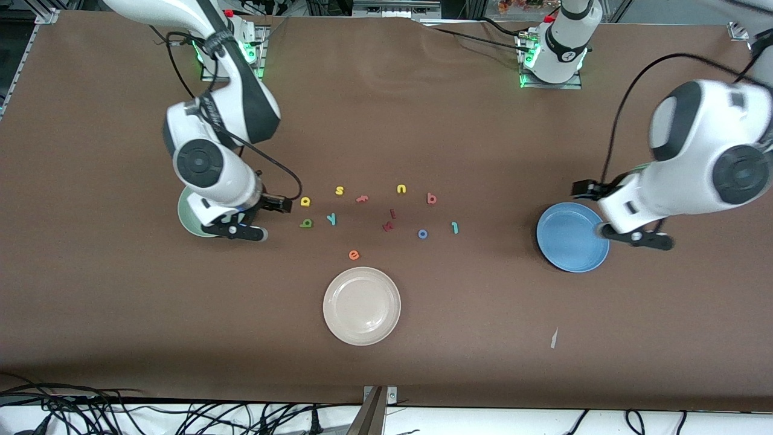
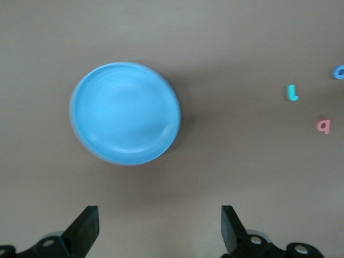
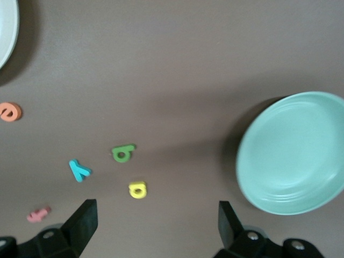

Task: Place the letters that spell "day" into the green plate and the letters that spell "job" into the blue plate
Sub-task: 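Reach the right gripper to green 6 while the left gripper reaches cyan l, then grasp green 6 with the right gripper while the left gripper grasps cyan l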

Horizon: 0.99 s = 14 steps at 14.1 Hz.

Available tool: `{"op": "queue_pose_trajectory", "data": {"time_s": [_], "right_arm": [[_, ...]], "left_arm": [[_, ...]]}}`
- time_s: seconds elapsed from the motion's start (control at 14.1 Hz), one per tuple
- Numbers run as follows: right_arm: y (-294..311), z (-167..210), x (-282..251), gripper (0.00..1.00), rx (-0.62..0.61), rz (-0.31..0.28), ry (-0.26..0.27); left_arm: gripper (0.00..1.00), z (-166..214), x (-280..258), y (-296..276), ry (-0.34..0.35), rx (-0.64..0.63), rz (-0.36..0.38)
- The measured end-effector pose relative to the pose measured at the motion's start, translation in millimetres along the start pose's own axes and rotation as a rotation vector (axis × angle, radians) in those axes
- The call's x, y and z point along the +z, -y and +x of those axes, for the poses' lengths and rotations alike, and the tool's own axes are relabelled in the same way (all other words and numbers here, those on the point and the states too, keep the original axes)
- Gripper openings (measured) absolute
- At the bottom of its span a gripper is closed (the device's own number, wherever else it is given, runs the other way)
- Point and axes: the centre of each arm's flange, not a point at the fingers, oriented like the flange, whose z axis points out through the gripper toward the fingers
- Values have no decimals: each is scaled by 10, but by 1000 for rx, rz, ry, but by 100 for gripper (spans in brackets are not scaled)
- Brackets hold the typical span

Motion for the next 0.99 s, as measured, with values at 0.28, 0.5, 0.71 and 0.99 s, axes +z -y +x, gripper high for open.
{"op": "queue_pose_trajectory", "data": {"time_s": [0.28,0.5,0.71,0.99], "right_arm": [[282,76,640,98,199,15,-64],[335,145,995,89,340,33,-72],[415,118,1086,86,504,50,-77],[550,-19,1184,79,607,41,-67]], "left_arm": [[100,262,295,-458,-30,39,-88],[100,431,535,-794,-50,-7,-83],[100,588,867,-1308,-81,-78,-71],[100,725,1449,-1770,-144,-159,-70]]}}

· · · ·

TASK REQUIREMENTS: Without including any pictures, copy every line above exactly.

TASK RESULT:
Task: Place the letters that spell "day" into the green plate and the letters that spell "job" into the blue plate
Sub-task: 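Reach the right gripper to green 6 while the left gripper reaches cyan l, then grasp green 6 with the right gripper while the left gripper grasps cyan l
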
Horizon: 0.99 s = 14 steps at 14.1 Hz.

Available tool: `{"op": "queue_pose_trajectory", "data": {"time_s": [_], "right_arm": [[_, ...]], "left_arm": [[_, ...]]}}`
- time_s: seconds elapsed from the motion's start (control at 14.1 Hz), one per tuple
- Numbers run as follows: right_arm: y (-294..311), z (-167..210), x (-282..251), gripper (0.00..1.00), rx (-0.62..0.61), rz (-0.31..0.28), ry (-0.26..0.27); left_arm: gripper (0.00..1.00), z (-166..214), x (-280..258), y (-296..276), ry (-0.34..0.35), rx (-0.64..0.63), rz (-0.36..0.38)
- The measured end-effector pose relative to the pose measured at the motion's start, translation in millimetres along the start pose's own axes and rotation as a rotation vector (axis × angle, radians) in those axes
- The call's x, y and z point along the +z, -y and +x of those axes, for the poses' lengths and rotations alike, and the tool's own axes are relabelled in the same way (all other words and numbers here, those on the point and the states too, keep the original axes)
- Gripper openings (measured) absolute
- At the bottom of its span a gripper is closed (the device's own number, wherever else it is given, runs the other way)
- Point and axes: the centre of each arm's flange, not a point at the fingers, oriented like the flange, whose z axis points out through the gripper toward the fingers
- Values have no decimals: each is scaled by 10, but by 1000 for rx, rz, ry, but by 100 for gripper (spans in brackets are not scaled)
- Brackets hold the typical span

Motion for the next 0.99 s, as measured, with values at 0.28, 0.5, 0.71 and 0.99 s, axes +z -y +x, gripper high for open.
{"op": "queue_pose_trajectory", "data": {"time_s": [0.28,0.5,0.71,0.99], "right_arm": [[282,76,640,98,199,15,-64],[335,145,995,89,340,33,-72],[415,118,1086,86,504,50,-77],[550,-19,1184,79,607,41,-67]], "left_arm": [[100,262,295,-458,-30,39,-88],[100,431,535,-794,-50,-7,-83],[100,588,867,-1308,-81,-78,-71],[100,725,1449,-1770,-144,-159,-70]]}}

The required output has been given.